>>>>>
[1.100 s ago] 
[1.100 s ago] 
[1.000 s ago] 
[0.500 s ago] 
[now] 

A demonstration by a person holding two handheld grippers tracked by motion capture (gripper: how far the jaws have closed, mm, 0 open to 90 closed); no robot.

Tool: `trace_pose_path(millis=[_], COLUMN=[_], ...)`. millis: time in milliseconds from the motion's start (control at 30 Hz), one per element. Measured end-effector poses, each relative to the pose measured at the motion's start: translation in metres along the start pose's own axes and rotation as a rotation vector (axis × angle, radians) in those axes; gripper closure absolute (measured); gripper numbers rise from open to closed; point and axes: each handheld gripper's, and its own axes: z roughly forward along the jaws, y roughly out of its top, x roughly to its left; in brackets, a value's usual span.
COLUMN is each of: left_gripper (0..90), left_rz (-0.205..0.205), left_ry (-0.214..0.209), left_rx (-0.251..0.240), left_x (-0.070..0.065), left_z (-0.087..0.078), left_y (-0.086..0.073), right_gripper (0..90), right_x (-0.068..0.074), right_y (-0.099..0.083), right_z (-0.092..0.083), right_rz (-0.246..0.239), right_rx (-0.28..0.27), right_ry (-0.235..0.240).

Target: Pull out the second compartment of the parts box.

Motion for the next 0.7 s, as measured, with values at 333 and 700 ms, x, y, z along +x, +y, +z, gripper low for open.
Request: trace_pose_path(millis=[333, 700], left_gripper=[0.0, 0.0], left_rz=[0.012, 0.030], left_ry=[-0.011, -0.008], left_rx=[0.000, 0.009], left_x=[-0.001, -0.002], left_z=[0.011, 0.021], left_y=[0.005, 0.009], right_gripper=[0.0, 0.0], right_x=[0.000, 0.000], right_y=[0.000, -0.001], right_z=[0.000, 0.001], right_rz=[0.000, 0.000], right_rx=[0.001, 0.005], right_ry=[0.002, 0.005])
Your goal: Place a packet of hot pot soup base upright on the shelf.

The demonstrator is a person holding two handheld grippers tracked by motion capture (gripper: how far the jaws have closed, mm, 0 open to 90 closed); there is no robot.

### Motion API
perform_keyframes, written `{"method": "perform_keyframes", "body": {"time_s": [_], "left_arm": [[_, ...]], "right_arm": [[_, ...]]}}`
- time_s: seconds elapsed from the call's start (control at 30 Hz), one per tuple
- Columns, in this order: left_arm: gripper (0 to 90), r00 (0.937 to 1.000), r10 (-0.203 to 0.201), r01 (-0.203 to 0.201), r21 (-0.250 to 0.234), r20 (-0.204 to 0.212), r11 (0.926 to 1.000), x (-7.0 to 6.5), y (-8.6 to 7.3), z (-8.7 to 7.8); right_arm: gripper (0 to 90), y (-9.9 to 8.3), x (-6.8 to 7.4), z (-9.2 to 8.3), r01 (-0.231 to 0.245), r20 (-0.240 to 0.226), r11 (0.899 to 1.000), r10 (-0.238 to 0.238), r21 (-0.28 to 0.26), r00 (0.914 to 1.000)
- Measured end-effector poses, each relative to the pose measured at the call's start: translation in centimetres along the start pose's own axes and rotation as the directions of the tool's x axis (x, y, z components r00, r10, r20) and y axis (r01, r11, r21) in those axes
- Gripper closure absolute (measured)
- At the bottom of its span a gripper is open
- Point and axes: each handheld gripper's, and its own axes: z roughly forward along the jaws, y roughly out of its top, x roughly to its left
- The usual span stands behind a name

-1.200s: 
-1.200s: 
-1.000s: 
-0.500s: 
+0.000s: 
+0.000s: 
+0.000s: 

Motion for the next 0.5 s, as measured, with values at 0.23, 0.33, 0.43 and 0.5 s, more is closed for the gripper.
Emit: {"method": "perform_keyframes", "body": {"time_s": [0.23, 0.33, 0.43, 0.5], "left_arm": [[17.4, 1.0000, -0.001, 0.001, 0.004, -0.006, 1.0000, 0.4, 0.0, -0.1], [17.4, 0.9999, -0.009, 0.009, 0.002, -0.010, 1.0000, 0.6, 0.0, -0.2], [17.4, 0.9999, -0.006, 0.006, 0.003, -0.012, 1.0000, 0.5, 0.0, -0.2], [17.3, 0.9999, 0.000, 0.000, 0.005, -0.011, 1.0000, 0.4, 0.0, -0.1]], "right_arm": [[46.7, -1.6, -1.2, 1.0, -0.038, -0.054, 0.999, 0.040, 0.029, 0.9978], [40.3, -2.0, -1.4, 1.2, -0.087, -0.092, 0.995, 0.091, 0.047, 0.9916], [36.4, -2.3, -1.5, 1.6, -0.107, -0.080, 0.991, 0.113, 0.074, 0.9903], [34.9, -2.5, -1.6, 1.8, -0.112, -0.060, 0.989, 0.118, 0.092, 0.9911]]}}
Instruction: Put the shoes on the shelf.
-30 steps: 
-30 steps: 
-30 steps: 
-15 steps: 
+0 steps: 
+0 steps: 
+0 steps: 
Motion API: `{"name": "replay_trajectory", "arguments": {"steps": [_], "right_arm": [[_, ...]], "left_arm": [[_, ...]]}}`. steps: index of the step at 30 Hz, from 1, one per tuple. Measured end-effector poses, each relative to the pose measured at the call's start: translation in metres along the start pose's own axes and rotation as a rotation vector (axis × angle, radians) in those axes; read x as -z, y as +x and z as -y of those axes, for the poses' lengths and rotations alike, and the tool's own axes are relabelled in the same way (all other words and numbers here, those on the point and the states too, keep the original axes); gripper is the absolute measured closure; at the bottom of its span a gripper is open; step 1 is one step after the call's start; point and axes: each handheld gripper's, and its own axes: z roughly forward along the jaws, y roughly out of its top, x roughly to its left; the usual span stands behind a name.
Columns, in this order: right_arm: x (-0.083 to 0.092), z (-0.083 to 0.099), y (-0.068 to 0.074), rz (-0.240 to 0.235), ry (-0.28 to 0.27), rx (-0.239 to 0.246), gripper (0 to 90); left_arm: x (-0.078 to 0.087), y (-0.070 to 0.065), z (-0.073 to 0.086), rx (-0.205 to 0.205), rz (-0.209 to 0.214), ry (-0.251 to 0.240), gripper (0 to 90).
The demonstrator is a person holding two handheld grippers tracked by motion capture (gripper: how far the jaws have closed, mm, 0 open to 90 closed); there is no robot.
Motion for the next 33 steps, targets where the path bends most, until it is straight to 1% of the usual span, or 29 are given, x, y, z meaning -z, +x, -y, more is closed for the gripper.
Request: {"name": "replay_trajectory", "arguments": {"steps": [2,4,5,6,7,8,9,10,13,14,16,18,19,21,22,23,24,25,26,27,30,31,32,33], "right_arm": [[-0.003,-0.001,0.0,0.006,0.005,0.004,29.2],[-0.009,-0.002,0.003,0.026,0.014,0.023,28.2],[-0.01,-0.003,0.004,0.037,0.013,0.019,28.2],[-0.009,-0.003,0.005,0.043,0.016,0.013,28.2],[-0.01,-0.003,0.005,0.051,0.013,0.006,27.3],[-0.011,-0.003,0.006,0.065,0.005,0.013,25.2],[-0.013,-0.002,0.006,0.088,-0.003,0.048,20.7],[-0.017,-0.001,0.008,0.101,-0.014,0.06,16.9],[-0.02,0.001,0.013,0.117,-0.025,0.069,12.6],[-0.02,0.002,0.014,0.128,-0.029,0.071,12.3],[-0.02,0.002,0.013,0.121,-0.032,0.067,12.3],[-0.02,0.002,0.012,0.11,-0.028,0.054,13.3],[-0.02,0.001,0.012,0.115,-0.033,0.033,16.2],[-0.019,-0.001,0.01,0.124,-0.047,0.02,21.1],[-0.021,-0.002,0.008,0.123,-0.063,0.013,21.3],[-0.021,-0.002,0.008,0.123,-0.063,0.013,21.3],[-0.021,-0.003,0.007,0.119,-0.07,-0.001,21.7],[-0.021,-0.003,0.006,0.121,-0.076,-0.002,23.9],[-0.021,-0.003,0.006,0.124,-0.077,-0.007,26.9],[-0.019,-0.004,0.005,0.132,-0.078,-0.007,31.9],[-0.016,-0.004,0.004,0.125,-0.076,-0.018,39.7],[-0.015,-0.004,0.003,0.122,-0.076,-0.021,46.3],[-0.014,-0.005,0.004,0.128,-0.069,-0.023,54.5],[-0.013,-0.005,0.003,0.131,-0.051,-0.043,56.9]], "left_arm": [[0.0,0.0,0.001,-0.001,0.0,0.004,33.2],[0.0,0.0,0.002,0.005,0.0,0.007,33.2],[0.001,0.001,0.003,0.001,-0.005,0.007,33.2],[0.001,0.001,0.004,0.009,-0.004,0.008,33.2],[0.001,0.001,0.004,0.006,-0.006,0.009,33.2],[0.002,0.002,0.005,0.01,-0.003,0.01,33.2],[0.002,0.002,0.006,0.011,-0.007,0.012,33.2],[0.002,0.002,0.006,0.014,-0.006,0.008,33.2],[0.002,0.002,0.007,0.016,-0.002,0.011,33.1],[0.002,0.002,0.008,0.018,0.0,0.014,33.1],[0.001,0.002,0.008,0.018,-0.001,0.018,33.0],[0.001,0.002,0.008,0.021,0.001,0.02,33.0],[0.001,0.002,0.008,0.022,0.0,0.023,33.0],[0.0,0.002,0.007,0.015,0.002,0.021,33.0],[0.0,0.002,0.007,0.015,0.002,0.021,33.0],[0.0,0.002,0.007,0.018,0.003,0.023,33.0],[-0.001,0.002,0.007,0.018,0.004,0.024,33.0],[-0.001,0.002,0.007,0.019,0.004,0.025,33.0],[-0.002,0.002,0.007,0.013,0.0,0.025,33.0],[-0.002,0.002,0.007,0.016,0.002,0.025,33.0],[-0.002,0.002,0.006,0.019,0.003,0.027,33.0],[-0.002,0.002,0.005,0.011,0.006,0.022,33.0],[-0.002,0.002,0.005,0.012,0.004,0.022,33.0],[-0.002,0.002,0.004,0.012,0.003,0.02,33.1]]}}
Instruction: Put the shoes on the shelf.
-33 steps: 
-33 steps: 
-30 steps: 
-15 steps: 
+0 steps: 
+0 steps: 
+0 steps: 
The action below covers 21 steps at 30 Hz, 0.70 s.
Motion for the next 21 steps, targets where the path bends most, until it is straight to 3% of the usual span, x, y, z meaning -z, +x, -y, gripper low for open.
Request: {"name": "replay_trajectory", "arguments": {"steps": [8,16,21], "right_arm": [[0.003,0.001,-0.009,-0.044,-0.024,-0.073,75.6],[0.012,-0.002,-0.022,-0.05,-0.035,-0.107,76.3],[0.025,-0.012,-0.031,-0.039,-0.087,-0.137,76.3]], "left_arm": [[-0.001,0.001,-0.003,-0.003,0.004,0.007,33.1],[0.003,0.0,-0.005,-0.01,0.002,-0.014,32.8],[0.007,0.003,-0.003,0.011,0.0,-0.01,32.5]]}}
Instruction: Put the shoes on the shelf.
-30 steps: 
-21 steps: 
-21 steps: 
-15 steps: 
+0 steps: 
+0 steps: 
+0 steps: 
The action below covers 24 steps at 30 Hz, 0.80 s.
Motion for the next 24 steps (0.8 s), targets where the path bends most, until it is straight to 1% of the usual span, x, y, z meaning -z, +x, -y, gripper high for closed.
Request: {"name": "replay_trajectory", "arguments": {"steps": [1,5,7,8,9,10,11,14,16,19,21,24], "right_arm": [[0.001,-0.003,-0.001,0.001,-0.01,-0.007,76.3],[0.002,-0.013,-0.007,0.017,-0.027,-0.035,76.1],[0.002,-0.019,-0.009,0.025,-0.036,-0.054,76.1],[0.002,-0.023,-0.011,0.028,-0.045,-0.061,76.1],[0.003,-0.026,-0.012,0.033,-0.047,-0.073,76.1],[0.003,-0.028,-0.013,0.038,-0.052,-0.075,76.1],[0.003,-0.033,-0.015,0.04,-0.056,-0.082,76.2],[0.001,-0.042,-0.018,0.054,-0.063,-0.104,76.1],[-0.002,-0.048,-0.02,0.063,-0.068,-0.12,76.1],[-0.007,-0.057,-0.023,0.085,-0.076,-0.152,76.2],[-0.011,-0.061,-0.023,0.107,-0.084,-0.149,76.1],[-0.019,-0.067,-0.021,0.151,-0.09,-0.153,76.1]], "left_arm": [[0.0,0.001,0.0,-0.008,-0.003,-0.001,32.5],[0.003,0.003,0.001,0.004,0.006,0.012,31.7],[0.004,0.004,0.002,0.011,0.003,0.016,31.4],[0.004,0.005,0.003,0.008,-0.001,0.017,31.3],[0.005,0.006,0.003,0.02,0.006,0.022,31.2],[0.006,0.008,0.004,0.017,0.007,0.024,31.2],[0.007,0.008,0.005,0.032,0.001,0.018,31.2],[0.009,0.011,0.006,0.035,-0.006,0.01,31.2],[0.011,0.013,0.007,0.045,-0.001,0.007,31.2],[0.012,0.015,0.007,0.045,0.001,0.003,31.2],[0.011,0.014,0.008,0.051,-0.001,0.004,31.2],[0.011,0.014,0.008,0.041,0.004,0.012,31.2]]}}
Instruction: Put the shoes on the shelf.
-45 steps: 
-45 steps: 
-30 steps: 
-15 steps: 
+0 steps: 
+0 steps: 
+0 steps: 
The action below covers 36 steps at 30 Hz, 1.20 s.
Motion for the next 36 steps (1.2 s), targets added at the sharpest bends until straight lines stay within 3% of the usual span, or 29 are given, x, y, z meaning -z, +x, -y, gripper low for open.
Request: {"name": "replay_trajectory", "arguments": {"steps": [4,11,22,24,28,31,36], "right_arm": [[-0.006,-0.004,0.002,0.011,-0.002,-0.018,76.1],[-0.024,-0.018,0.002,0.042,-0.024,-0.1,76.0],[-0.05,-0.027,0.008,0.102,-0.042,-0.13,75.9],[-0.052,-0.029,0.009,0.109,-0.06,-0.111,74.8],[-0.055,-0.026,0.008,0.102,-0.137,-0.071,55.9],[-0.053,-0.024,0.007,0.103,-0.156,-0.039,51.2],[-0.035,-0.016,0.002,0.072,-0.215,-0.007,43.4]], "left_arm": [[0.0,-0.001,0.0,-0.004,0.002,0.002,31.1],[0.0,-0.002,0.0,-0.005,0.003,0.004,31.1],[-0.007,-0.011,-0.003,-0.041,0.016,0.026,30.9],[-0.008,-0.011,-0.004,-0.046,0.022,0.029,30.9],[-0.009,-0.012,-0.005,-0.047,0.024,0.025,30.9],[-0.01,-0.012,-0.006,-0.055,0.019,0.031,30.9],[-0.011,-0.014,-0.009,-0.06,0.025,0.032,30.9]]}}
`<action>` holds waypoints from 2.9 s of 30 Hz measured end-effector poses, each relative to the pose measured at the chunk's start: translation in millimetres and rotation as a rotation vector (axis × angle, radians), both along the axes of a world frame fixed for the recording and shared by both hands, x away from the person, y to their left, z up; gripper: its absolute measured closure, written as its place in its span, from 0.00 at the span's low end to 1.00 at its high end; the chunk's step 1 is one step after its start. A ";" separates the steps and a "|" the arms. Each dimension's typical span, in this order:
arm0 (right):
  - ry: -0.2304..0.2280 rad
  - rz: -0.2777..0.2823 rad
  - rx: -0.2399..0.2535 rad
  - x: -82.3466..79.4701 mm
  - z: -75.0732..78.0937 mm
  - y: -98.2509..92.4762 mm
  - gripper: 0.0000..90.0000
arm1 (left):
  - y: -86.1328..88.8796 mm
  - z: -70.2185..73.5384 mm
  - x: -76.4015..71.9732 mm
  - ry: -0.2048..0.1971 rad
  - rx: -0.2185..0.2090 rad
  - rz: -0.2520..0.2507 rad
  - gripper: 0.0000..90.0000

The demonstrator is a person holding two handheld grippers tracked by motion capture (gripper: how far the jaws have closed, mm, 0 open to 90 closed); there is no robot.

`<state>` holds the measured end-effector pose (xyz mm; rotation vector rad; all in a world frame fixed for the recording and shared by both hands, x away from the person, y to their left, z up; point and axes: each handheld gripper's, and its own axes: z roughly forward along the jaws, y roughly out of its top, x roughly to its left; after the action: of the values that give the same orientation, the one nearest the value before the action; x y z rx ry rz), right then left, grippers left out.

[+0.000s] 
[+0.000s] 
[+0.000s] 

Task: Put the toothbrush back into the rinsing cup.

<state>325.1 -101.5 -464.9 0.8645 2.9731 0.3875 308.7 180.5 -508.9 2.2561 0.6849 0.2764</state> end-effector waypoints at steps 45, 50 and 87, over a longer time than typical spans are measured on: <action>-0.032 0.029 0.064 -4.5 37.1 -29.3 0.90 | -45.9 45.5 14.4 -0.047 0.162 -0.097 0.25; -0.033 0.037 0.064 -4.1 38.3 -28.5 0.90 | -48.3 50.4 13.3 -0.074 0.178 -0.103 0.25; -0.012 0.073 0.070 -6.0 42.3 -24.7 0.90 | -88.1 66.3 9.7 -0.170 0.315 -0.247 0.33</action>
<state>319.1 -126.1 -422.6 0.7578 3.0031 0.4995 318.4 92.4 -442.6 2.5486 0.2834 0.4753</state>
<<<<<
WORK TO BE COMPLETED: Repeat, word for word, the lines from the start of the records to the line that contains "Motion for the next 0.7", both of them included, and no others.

SOLUTION TO THE PROBLEM:
[1.100 s ago] 
[1.100 s ago] 
[1.000 s ago] 
[0.500 s ago] 
[now] 

A demonstration by a person holding two handheld grippers tracked by motion capture (gripper: how far the jaws have closed, mm, 0 open to 90 closed); no robot.

Tool: `trace_pose_path(millis=[_], COLUMN=[_], ...)`. millis: time in milliseconds from the motion's start (control at 30 Hz), one per element. Measured end-effector poses, each relative to the pose measured at the motion's start: translation in metres along the start pose's own axes and rotation as a rotation vector (axis × angle, radians) in those axes; gripper closure absolute (measured); gripper numbers rise from open to closed; point and axes: each handheld gripper's, and its own axes: z roughly forward along the jaws, y roughly out of its top, x roughly to its left; in brackets, a value's usual span.
COLUMN is each of: left_gripper (0..90), left_rz (-0.205..0.205), left_ry (-0.214..0.209), left_rx (-0.251..0.240), left_x (-0.070..0.065), left_z (-0.087..0.078), left_y (-0.086..0.073), right_gripper (0..90), right_x (-0.068..0.074), right_y (-0.099..0.083), right_z (-0.092..0.083), right_rz (-0.246..0.239), right_rx (-0.28..0.27), right_ry (-0.235..0.240).

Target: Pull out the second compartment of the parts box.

Motion for the next 0.7 s, as measured, with values at 333 and 700 ms, x, y, z along +x, +y, +z, gripper low for open.

That's the full output for the exercise.